Conversely, increasing array size for a fixed problem results in lower power density and temperature rise, attributed to enhanced surface area for heat dissipation and more distributed heat generation. However, the authors observe that this trend may be superseded by higher-order effects as arrays scale further.
Impact of MRAM Technology
A critical differentiation is observed between STT and SHE MRAM arrays: SHE-based CiM arrays exhibit an order of magnitude lower temperature rise under analogous workloads. This advantage is due to reduced critical current requirements for switching, higher effective cell resistance, and larger cell area in SHE, which collectively curtail both instantaneous and average power density.
Application Mapping and Parallelism
The results highlight the significance of not only gate operation power but also how application scheduling impacts thermal profiles. For instance, mapping Hopfield network updates to utilize parallelism across multiple arrays reduces both maximum temperature and execution time. Coarse-grained mapping strategies can balance array utilization and enable duty cycling or idle cycle injection for thermal throttling, trading off throughput for thermal safety.
Practical Constraints and Throttling
The analysis underscores scenarios where power densities of CiM operations exceed practical cooling limits. The paper quantitatively demonstrates the effectiveness of simple thermal throttling (idle injections), showing linear reduction in peak temperature with decreased duty cycle, though at the expense of performance. The study also examines the thermal resistance stack (TIM, die, heatsink), identifying that improvements to TIM properties or die thinning can yield further reductions in maximum operating temperature.

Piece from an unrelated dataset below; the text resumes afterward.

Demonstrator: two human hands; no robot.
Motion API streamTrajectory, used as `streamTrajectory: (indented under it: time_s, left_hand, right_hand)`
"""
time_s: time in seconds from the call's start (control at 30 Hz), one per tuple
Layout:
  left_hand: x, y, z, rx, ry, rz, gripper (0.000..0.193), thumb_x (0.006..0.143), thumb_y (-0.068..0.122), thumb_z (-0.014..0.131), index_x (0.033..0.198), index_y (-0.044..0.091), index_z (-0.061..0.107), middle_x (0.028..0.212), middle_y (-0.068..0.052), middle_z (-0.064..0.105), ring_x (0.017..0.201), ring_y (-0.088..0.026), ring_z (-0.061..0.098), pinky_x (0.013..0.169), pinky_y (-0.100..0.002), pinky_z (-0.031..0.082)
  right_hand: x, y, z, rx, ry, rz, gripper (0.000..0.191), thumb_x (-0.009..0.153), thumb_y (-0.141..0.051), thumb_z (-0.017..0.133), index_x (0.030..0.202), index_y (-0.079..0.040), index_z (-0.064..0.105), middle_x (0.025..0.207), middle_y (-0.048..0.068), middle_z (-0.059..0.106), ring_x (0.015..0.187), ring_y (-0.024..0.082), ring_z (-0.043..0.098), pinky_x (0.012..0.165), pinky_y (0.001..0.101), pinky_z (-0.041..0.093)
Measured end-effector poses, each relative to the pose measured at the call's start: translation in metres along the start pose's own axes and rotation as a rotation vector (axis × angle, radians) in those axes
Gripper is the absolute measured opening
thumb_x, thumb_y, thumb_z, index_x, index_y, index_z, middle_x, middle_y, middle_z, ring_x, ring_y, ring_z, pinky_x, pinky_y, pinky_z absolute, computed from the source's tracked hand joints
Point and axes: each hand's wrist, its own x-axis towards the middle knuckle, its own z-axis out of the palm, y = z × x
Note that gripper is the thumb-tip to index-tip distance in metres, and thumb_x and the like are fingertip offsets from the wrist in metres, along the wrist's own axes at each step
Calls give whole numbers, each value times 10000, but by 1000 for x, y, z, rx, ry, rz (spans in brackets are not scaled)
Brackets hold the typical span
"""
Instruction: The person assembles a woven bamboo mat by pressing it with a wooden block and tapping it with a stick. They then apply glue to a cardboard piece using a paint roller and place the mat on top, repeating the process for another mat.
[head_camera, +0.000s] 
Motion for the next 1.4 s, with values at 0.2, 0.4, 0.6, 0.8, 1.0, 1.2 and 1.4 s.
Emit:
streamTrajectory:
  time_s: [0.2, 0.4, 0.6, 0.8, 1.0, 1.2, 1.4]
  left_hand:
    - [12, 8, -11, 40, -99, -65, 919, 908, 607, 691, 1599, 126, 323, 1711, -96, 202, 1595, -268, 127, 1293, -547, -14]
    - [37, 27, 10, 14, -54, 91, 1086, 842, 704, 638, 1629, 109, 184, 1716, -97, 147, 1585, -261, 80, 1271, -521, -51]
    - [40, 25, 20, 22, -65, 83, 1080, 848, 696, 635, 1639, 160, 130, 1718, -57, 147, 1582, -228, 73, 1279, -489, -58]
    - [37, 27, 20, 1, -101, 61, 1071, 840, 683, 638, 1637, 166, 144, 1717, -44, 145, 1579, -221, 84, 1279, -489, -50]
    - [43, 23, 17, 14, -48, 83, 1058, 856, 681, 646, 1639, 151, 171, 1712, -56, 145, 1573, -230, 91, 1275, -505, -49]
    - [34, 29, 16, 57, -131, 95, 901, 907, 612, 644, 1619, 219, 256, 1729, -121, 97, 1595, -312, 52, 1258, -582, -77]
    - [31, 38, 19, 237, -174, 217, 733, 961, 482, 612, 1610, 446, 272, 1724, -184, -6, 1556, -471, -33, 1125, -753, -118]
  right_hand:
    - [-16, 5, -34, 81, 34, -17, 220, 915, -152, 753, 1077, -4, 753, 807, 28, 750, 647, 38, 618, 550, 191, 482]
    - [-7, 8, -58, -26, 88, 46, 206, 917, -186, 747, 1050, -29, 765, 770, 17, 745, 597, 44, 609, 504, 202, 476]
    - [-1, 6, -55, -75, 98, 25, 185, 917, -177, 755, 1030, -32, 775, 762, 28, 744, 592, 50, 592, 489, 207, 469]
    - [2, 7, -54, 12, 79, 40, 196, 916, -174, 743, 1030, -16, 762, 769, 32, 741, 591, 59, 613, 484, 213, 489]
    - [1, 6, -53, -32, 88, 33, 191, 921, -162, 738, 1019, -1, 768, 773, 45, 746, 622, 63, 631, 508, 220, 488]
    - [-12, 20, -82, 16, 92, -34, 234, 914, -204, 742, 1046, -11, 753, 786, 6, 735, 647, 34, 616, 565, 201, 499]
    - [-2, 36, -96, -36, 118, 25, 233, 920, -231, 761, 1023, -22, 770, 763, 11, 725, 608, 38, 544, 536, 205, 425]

Implications for Future CiM System Design
This study delivers actionable quantitative guidance for MRAM-based CiM design. The insights into temperature scaling with utilization and array sizing directly inform architectural and physical design constraint setting. The demonstrated order-of-magnitude reduction in thermal stress when transitioning from STT to SHE MRAM emphasizes the importance of technology selection in next-generation CiM deployments.
On the reliability front, the results suggest that without workload and thermal management co-design—including both architecture-level (throttling, mapping, utilization capping) and system-level (cooling enhancements, technology selection)—CiM arrays are at substantial risk of exceeding thermal and thus reliability bounds, especially for dense or highly utilized arrays operating workloads that trigger worst-case gate activity.
The study also positions thermal characterization as an essential first-order metric alongside functional performance and energy efficiency for evaluating CiM system merit. Future research directions suggested by this analysis include exploration of advanced multi-array load balancing, dynamic thermal-aware scheduling, and innovative heat extraction strategies tailored to CiM physical layouts.
Conclusion
This work establishes, through detailed simulation and analysis, that thermal management is a primary system constraint for MRAM-based computing-in-memory, with power density tightly regulated by utilization, array size, and MRAM cell technology. The results indicate that SHE MRAM is preferable for practical CiM instantiations due to significantly lower heat generation, and that system architects must proactively deploy CiM-specific throttling protocols and enhanced cooling methods to remain within safe operational margins. The findings are foundational for the realization of reliable, high-performance, and thermally viable spintronic CiM systems, and set the stage for future research into holistic, thermally-coherent CI/CD memory-compute paradigms.